Final answer:
The AUAF venture fund charges a management fee of 2.5% for the first 4 years and then reduces it by 30 basis points for the next 6 years. The lifetime fee is $102 million, the investment capital is $198 million, and the carried interest for GPs is $49.5 million. If a carried interest of 30% based on committed capital is charged, the carried interest for GPs would be $90 million. Depending on whether there is a catch up or not, the total value of the carry would be $50 million or $60 million.
Step-by-step explanation:
a) Lifetime fee:
The lifetime fee can be calculated by multiplying the management fee rate by the committed capital for the first 4 years and the reduced rate for the subsequent 6 years. For the first 4 years, the fee is 2.5% of $300 million which is $7.5 million per year. For the next 6 years, the fee decreases by 30 basis points (0.3%) each year. Therefore, the total lifetime fee is $7.5 million per year for 4 years plus $7.5 million minus 0.3% of $300 million per year for the next 6 years.
b) Investment capital:
The investment capital can be calculated by subtracting the lifetime fee from the committed capital. The committed capital is $300 million and the lifetime fee is $102 million (calculated in part a). Therefore, the investment capital is $300 million minus $102 million, which equals $198 million.

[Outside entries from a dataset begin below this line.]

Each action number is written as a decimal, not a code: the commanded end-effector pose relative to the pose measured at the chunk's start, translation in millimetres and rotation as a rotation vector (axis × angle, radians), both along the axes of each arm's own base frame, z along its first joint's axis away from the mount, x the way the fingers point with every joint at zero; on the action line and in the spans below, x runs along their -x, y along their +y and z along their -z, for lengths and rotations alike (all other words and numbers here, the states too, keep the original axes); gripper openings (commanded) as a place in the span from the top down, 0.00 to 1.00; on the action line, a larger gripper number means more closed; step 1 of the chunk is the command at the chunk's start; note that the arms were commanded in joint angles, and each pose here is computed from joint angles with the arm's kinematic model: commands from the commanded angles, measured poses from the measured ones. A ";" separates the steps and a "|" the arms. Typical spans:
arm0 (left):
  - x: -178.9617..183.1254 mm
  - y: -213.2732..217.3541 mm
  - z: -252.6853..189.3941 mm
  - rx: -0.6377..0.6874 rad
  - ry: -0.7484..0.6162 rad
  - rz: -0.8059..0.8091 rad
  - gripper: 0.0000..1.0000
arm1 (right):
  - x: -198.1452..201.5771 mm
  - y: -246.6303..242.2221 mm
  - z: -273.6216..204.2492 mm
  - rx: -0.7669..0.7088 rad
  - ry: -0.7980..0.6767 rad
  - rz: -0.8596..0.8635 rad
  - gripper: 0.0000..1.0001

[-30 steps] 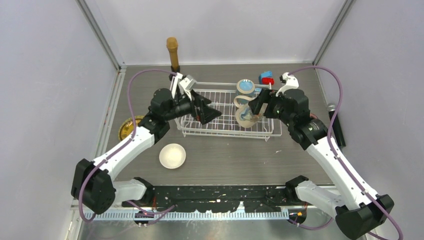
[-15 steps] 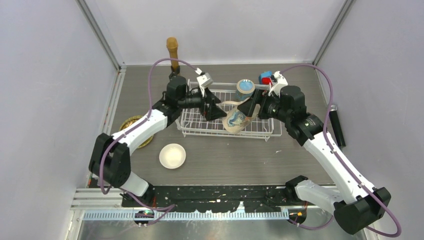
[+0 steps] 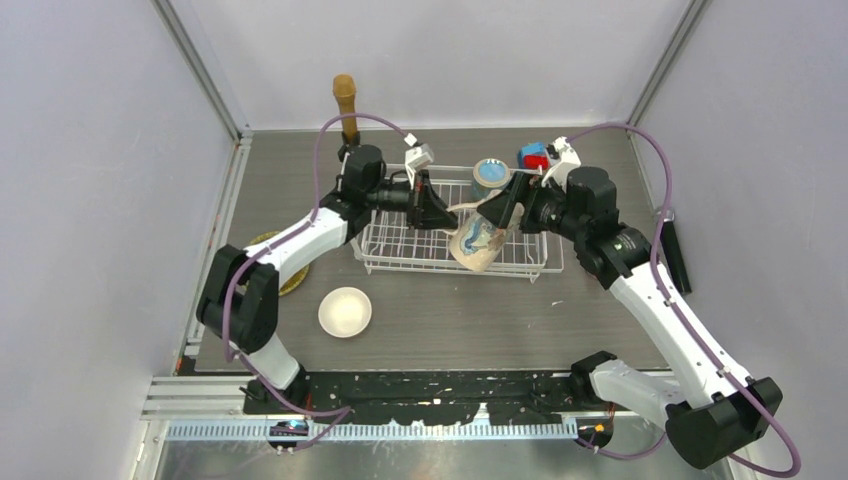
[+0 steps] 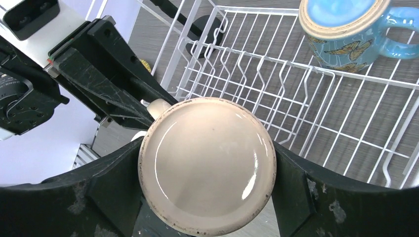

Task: Unload the mixed dishes from the dish rack
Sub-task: Pick up the cup from the dish rack.

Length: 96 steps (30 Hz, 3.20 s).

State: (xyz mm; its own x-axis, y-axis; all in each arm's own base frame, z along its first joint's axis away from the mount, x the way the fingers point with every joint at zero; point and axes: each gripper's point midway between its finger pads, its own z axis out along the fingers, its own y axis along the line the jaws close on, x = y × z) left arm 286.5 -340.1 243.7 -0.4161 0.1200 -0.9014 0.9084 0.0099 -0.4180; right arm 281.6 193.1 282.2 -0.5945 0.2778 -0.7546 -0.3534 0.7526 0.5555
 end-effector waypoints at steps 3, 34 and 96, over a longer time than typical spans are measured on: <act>-3.2 -3.8 -29.7 0.048 0.037 -0.050 1.00 | -2.4 2.9 -62.7 -0.051 -0.202 -0.018 0.99; -28.3 61.2 -114.0 0.207 0.425 -0.800 1.00 | 7.6 -37.2 -81.0 0.021 -0.505 0.117 0.00; -26.4 79.6 -107.0 0.173 0.313 -1.030 0.00 | -18.7 54.8 2.2 0.316 -0.289 0.275 0.99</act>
State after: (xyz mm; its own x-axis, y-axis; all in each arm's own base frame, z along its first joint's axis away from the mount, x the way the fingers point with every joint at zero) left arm 323.0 -253.2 317.3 -0.5167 -0.5740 -0.6352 0.1689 0.6591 -0.7329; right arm 296.8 272.5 198.6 -0.3198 -0.1709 -0.9319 -0.3000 0.9513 -0.0715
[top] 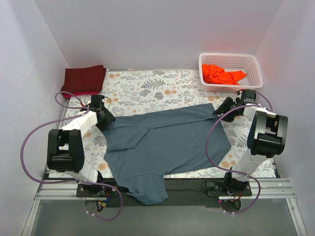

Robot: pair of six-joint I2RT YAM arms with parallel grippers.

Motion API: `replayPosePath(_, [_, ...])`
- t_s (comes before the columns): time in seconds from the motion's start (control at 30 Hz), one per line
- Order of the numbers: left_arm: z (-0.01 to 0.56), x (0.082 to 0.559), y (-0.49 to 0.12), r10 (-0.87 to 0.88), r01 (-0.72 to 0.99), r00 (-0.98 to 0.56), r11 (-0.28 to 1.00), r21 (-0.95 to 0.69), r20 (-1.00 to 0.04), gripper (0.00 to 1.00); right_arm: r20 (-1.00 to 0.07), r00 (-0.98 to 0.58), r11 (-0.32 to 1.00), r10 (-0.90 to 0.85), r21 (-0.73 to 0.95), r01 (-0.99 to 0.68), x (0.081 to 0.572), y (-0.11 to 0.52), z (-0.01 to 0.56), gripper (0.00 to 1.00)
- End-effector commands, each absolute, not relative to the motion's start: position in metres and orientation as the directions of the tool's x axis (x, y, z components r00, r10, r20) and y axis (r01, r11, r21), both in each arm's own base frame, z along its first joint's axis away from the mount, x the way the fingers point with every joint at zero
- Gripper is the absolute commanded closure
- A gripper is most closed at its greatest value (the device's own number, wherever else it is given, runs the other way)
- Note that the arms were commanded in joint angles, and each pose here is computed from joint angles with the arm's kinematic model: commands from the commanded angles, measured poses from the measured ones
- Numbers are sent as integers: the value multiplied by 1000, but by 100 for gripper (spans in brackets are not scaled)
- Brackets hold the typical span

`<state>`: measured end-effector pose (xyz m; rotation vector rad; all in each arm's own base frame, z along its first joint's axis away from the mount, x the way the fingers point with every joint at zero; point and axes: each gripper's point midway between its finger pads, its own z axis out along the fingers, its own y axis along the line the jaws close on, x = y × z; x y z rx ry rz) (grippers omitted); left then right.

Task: Fold and stack the t-shirts
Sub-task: Fold the tshirt

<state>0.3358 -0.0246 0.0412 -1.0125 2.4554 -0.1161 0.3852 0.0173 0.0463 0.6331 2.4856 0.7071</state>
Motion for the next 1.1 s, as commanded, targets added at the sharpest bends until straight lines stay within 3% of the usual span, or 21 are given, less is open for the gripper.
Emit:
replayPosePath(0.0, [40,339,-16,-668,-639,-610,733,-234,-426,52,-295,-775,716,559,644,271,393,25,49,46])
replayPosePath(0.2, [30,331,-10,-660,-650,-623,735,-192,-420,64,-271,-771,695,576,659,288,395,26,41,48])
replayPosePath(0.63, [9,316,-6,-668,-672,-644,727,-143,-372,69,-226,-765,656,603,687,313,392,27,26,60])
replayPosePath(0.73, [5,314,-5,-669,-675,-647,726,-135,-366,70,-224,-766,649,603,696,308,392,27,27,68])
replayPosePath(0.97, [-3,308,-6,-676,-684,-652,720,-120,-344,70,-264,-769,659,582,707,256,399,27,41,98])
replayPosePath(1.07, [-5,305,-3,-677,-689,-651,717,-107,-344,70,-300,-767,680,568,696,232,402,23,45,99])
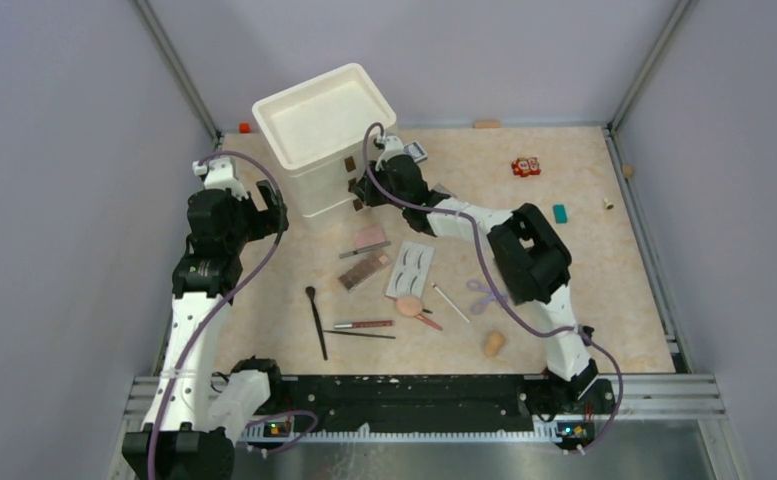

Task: Organize the makeup
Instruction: Open the drawer in the storage box.

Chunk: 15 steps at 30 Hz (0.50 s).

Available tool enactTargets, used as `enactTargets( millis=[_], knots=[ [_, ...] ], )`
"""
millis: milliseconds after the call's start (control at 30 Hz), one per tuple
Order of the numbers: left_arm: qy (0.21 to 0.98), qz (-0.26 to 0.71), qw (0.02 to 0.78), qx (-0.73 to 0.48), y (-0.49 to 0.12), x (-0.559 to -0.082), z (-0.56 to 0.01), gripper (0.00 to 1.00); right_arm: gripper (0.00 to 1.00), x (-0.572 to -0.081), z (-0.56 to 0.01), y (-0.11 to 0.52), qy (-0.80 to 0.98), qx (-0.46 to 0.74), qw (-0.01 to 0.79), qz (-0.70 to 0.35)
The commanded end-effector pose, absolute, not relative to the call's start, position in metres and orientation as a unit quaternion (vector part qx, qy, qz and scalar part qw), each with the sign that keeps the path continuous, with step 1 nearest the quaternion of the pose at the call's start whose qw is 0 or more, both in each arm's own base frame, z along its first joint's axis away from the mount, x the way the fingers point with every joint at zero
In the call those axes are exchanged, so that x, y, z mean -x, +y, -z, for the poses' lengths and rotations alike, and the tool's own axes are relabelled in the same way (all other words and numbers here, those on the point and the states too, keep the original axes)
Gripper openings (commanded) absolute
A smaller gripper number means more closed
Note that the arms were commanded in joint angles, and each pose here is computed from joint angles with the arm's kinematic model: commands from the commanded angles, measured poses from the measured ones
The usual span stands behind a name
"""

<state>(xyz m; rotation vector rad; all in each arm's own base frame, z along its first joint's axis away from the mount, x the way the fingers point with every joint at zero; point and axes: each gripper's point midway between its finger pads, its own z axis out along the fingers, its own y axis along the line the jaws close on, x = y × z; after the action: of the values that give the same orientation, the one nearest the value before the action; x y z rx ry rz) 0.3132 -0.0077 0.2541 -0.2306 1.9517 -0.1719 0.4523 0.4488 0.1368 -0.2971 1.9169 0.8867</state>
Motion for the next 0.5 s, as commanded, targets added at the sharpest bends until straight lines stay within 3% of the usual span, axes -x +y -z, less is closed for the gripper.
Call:
enactTargets(
  millis=[0,67,467],
  knots=[
    [0.814,0.077,0.568,0.095,-0.008,-0.317,-0.262,0.99,0.05,-0.458,-0.175,0.457,0.751,0.123,0.512,-0.398],
    [0.814,0.077,0.568,0.095,-0.008,-0.317,-0.262,0.99,0.00,-0.455,-0.175,0.455,0.751,0.123,0.512,-0.398],
    [0.814,0.078,0.567,0.094,-0.008,-0.317,-0.262,0.99,0.00,-0.421,-0.180,0.434,0.745,0.120,0.504,-0.420]
  ],
)
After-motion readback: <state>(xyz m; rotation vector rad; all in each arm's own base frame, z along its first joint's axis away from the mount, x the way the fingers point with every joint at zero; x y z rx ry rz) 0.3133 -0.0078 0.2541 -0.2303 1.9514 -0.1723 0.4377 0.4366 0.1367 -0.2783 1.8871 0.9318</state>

c) Carried interest for GPs:
The carried interest is 25% of the investment capital. The investment capital is $198 million (calculated in part b), so the carried interest for GPs is 25% of $198 million, which is $49.5 million.
d) Carried interest for GPs with 30% based on committed capital:
If the carried interest is 30% based on committed capital, we can calculate it by multiplying 30% by the committed capital. The committed capital is $300 million, so the carried interest for GPs would be 30% of $300 million, which is $90 million.
e) Total value of the carry:
To calculate the total value of the carry, we need to consider if there is catch up or not. If there is a 100% catch up, the total value of the carry is equal to 20% of the contributed capital minus the hurdle rate of 10%. If there is no catch up, the total value of the carry is simply 20% of the contributed capital.
Total value of the carry with 100% catch up:
If the contributed capital is $300 million, the total value of the carry with 100% catch up would be 20% of $300 million minus 10% hurdle rate, which is $50 million.
Total value of the carry without catch up:
If the contributed capital is $300 million, the total value of the carry without catch up would be 20% of $300 million, which is $60 million.